Mirror of Justice

A blog dedicated to the development of Catholic legal theory.
Affiliated with the Program on Church, State & Society at Notre Dame Law School.

Monday, October 29, 2012

The Gedicks Abstract

 

First of all, welcome back, Michael, to these pages, and thank you for posting the abstract of Frederick Mark Gedicks’s abstract. I look forward to reading the full essay soon, and that effort may prompt some further reflections from this scribe. But I think it important, given the significance of the matters which Professor Gedicks addresses in his abstract and the impact his general thoughts will have on certain events associated with next Tuesday, November 6, to offer these thoughts on his major contentions now.

There is no question that the Patient Protection and Affordable Care Act of 2010 (the Act) poses questions about religious liberty. The Act and its regulatory scheme have served as a catalyst of a good number of employers who are demonstrating in existing litigation why there Constitutionally protected freedoms are under impermissible attack. Whether the Act poses questions about Supreme Court and other judicial decisions is another matter. As Justice Ginsburg stated in her concurring and dissenting opinion in National Federation of Independent Business v. Sebelius, “A mandate to purchase a particular product would be unconstitutional if…the edict…interfered with the free exercise of religion…”
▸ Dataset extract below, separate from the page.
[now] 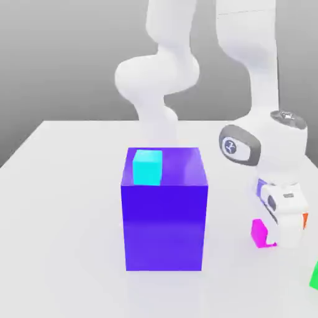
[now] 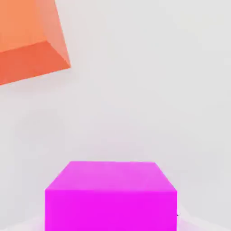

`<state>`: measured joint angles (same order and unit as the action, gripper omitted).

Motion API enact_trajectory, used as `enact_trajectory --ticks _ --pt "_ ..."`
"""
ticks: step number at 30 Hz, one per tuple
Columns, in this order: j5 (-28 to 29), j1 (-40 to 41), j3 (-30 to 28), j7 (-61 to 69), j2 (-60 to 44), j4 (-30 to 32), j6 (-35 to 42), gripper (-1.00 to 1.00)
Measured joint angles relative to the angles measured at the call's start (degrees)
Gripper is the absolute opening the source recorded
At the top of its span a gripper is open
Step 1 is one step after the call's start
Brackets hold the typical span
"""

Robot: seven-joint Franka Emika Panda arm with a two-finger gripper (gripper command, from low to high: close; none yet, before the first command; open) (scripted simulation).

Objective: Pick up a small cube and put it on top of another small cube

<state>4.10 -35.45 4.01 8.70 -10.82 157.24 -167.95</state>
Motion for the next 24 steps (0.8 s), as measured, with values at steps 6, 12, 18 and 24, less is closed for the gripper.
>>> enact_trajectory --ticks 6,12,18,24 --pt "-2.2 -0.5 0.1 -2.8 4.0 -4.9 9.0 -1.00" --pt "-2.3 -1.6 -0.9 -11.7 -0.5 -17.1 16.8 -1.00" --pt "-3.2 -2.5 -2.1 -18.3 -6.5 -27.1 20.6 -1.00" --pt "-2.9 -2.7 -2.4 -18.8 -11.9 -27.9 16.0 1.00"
The so-called “contraception mandate” is a two-edged sword. Without it, those people who want artificial contraception paid for by health insurance consider themselves denied an entitlement which is not mentioned in the Constitution but is mentioned in the Act. With it, those people who, because of their religious convictions which are protected by the Constitution, must sacrifice their Constitutionally protected right to a right generated by legislation and regulation. The issue is this, and it is starkly simple.

But the abstract suggests that it is more complicated. Is the issue solely one of the state excusing a religious believer from complying with a statutory/regulatory scheme that imposes on the liberty of the person who wishes to have free artificial contraception, or as Professor Gedicks argues, “by imposing on [those who want subsidized contraception paid for by the objecting religious believer] the costs and consequences of religious beliefs that they do not share?”
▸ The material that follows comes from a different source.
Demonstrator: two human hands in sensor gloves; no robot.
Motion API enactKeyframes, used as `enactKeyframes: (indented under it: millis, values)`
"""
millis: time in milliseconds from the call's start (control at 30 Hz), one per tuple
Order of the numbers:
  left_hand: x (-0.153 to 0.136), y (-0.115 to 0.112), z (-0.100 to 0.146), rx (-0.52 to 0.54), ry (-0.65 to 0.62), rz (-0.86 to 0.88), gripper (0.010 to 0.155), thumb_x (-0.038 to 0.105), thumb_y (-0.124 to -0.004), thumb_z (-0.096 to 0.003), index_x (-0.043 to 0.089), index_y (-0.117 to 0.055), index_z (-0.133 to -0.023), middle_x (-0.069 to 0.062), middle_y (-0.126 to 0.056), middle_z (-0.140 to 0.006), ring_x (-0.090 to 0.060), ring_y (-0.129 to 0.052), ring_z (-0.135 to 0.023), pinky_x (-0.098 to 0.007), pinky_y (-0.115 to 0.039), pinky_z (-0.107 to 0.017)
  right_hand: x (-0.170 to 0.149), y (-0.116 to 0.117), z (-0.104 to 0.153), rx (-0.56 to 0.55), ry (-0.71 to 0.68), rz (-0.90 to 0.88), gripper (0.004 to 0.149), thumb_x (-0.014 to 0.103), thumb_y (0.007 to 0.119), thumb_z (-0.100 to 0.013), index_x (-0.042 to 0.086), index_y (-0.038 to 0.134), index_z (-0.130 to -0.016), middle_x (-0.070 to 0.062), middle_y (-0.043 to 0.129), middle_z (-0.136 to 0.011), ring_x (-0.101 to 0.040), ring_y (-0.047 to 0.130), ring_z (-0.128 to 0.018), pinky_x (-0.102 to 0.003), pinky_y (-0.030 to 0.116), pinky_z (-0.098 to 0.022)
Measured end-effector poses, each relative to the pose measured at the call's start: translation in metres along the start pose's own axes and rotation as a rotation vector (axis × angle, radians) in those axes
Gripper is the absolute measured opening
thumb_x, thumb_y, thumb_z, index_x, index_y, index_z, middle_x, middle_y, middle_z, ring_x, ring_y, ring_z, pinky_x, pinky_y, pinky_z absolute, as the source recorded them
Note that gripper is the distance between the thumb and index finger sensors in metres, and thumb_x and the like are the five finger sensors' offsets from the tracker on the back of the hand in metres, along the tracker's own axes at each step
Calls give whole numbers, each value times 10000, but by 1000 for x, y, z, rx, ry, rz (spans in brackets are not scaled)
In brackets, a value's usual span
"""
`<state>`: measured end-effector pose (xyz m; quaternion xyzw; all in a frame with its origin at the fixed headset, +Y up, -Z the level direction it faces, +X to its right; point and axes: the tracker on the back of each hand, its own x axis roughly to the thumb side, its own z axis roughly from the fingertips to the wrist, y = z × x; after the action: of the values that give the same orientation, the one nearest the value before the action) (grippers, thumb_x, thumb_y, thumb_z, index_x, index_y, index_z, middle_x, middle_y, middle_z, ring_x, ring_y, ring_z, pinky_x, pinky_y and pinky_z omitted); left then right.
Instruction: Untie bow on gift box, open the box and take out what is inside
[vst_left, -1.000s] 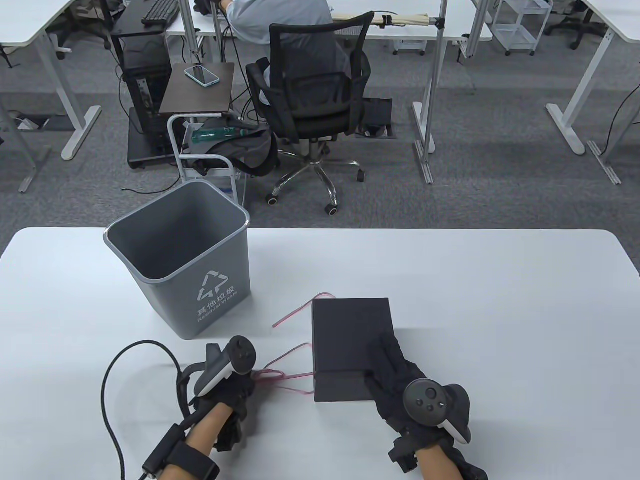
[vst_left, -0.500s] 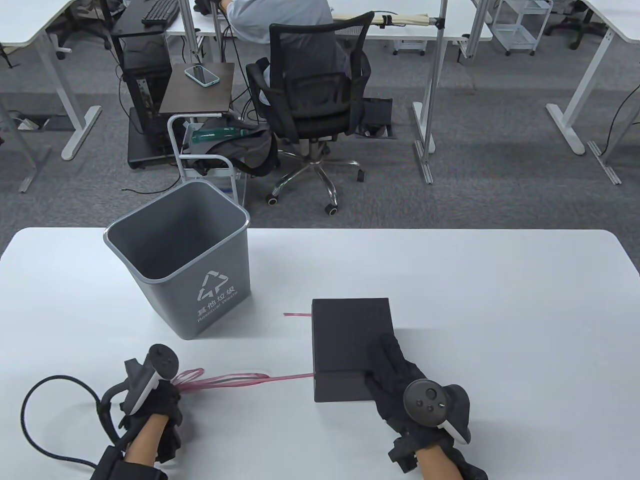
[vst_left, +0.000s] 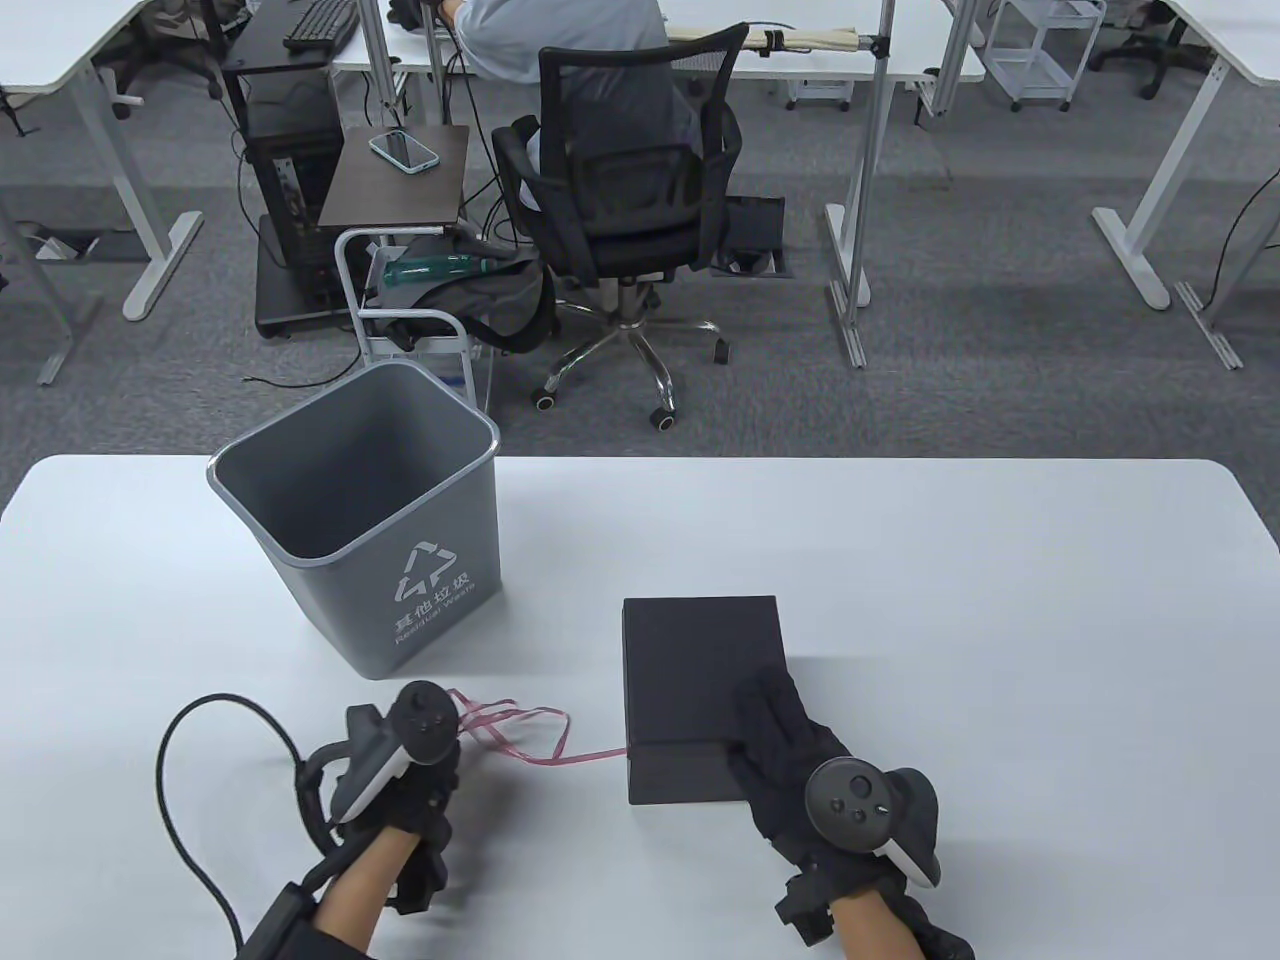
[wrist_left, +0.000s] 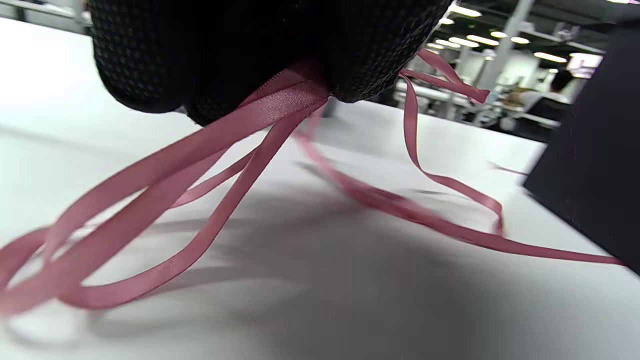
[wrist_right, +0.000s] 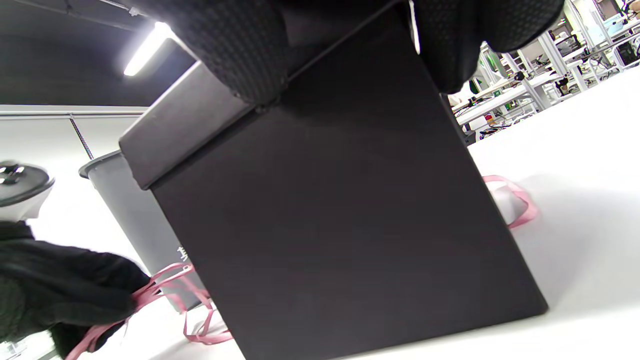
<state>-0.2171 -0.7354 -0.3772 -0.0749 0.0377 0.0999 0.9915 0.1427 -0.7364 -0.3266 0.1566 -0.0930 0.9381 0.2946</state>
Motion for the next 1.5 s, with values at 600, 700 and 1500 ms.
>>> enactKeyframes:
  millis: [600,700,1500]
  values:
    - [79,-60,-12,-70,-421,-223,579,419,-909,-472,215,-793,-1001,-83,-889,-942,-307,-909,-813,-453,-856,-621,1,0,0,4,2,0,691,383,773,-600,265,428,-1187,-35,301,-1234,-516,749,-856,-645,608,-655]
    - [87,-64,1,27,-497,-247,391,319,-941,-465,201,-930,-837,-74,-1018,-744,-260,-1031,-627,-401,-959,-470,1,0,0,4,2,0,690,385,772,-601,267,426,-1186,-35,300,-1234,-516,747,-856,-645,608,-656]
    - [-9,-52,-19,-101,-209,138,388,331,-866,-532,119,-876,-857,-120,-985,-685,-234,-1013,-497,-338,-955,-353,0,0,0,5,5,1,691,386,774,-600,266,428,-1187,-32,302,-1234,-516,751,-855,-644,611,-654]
One thought in response to his contention is that Congress could have done a better job in protecting both claims, the Constitutional one and the statutory/regulatory one, but it did not. Nevertheless, the abstract suggests that the Constitutional claim is inferior to the statutory/regulatory one of the Act. Professor Gedicks emphasizes this perspective by stating that the Constitutional right does not permit the holder to “interfere with the liberty of others”; thus, “religious liberty may not be used by a religious employer to force employees to pay the costs of anti-contraception beliefs that they do not share.”

The First Amendment jurisprudence does not address the specific facts of this matter, but the text of the First Amendment does: “Congress shall make no law… prohibiting the free exercise [of religion].” Did not Justice Ginsburg make this point in her concurrence/dissent as I have already pointed out? There is a contention in the abstract that the liberty which emerges from a statutory/regulatory scheme is not only the equivalent of the Constitutional claim but might even surpass it when “fundamental” access to contraception is challenged. This contention is on shaky ground because the Constitutionally protected right that is asserted by religious employers is not prohibiting all access to contraception; rather, the argument is contending that this access must not be underwritten by the person who objects to paying for it on a Constitutional right that will otherwise be compromised—a compromise which violates an unambiguous Constitutional claim.
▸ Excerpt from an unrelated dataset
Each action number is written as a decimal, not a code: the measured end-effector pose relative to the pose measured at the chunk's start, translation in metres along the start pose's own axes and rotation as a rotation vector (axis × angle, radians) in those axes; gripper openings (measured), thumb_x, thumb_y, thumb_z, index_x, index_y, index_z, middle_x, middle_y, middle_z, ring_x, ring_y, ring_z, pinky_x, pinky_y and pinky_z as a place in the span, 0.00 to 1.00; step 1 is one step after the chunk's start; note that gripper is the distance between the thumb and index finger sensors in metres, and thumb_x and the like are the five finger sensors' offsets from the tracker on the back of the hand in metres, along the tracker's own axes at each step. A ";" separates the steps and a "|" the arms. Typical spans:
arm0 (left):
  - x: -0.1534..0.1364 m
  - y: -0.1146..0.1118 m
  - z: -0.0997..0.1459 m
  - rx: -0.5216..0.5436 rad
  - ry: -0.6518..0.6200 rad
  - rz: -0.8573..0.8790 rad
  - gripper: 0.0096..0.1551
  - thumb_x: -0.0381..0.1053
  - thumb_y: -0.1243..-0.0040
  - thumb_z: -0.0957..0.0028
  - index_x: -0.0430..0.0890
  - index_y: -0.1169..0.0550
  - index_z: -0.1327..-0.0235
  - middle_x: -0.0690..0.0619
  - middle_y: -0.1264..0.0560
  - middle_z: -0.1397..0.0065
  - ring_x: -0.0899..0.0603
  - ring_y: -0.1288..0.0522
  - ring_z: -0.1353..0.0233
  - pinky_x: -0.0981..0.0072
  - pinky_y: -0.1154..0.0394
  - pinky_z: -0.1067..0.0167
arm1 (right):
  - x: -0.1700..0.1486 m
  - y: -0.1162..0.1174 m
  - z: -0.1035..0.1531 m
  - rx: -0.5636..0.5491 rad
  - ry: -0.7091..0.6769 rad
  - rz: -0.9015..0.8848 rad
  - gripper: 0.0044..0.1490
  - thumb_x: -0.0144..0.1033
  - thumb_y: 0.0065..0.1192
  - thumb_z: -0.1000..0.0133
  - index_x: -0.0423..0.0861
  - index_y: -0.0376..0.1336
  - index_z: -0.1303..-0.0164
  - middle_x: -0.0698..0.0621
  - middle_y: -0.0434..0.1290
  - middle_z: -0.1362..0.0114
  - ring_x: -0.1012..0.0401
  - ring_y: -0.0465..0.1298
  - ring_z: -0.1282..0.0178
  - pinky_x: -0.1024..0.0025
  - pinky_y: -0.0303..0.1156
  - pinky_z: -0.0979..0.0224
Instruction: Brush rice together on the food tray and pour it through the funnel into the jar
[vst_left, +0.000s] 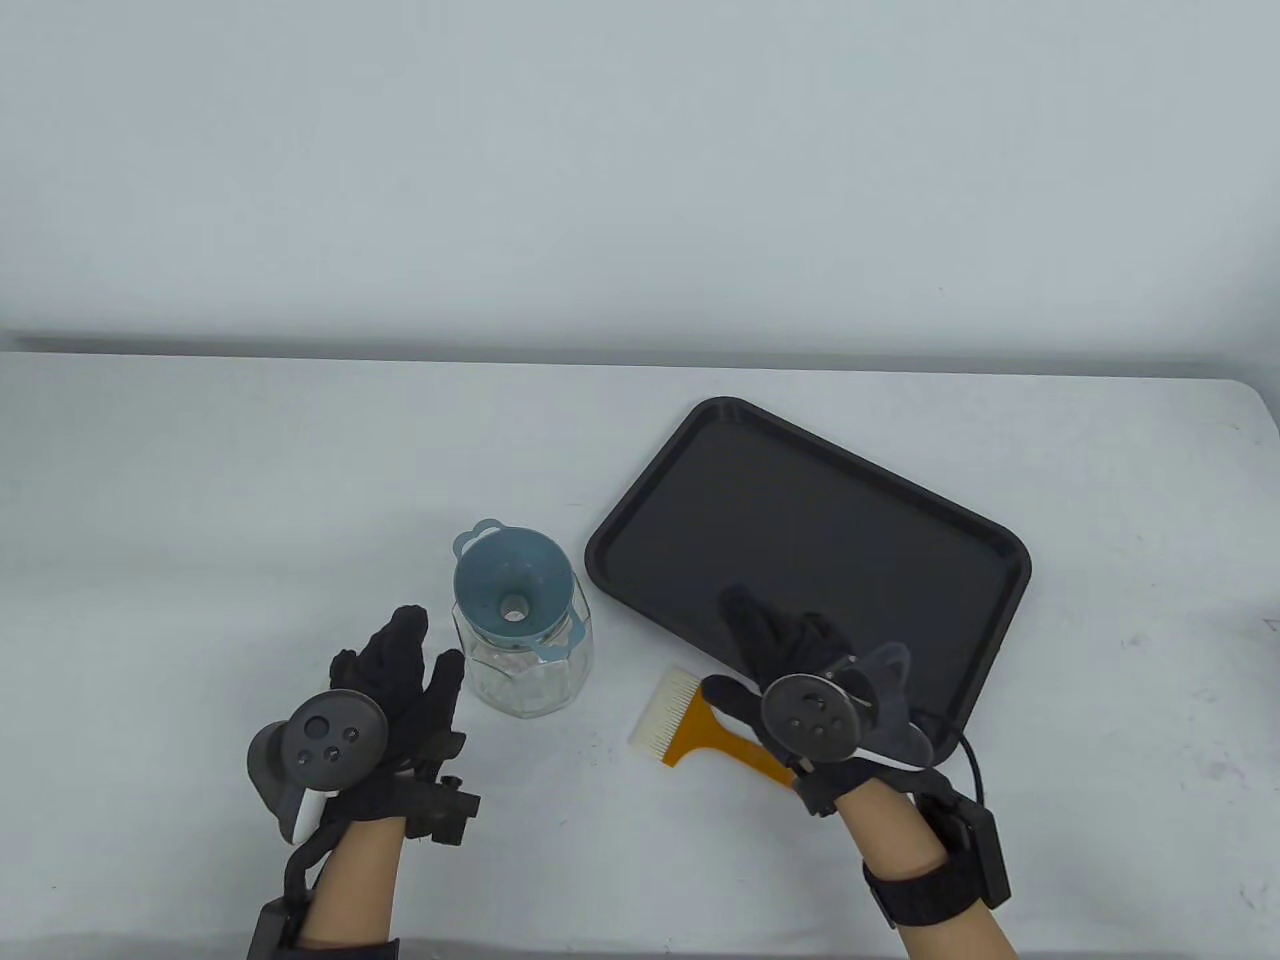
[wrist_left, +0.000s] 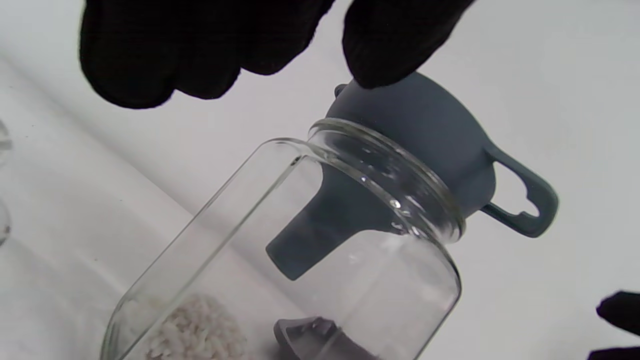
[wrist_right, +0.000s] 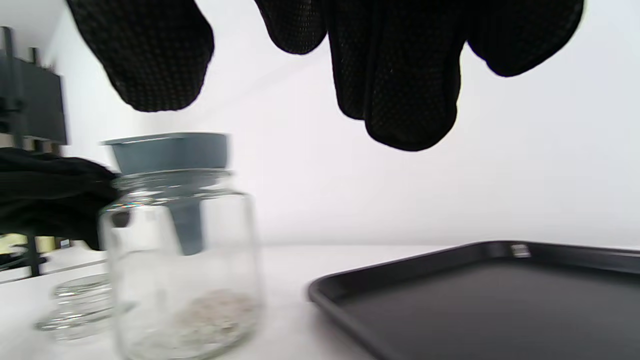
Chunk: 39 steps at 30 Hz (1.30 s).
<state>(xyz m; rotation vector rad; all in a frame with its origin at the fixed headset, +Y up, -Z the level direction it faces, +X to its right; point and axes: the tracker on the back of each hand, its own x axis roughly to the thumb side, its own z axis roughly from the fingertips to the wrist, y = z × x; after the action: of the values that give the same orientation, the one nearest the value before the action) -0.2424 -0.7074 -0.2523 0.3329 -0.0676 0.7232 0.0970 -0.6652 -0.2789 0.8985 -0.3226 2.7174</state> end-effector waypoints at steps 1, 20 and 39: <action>0.000 0.000 0.000 -0.002 0.003 0.000 0.42 0.51 0.47 0.41 0.24 0.38 0.25 0.19 0.34 0.30 0.15 0.30 0.38 0.13 0.53 0.37 | 0.012 0.003 -0.011 0.024 -0.029 0.001 0.52 0.55 0.61 0.46 0.38 0.45 0.22 0.32 0.61 0.27 0.40 0.74 0.35 0.34 0.62 0.36; -0.003 0.001 -0.004 -0.005 0.018 0.019 0.41 0.51 0.47 0.41 0.25 0.38 0.25 0.20 0.34 0.30 0.15 0.30 0.37 0.14 0.52 0.37 | 0.070 0.023 -0.090 -0.030 -0.096 0.099 0.28 0.40 0.58 0.45 0.47 0.61 0.34 0.34 0.54 0.21 0.35 0.63 0.24 0.32 0.57 0.32; -0.004 -0.001 -0.003 -0.011 0.007 0.023 0.41 0.51 0.47 0.41 0.24 0.38 0.25 0.19 0.34 0.30 0.14 0.30 0.38 0.13 0.53 0.37 | -0.010 -0.034 -0.019 -0.362 0.182 -0.032 0.26 0.39 0.57 0.44 0.41 0.61 0.38 0.39 0.65 0.28 0.39 0.72 0.33 0.36 0.62 0.36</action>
<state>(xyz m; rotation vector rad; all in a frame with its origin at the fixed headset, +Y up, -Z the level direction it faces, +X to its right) -0.2452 -0.7097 -0.2564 0.3195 -0.0684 0.7463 0.1046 -0.6298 -0.2959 0.5480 -0.7235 2.5662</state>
The further arguments advanced by the abstract about the advancement of women, the spacing of pregnancies, the enhancing of health including the new-born, and access to participation in the workplace are not what are at issue and should not be used to camouflage what is really at stake: the unambiguous Constitutional right of the free exercise of religion.

It may be that Professor Gedicks develops a response to this concern in the full essay, but I am troubled by the statement in the abstract that the financial obstacle for low or no-income women to have to pay for contraception is not restricted to women who are married. I think this intensifies rather than diminishes the religious freedom concern if the religious believer is asked to subsidize sexual promiscuity to which the believer also objects on religious grounds. This statement as it appears in the abstract should make us realize that the “right” to underwritten protection against the consequences of sexual license is the wake of Eisenstadt v. Baird. And I don’t think that Eisenstadt supports that proposition that anyone has a Constitutional right to contraception that must be paid for one who objects on First Amendment grounds.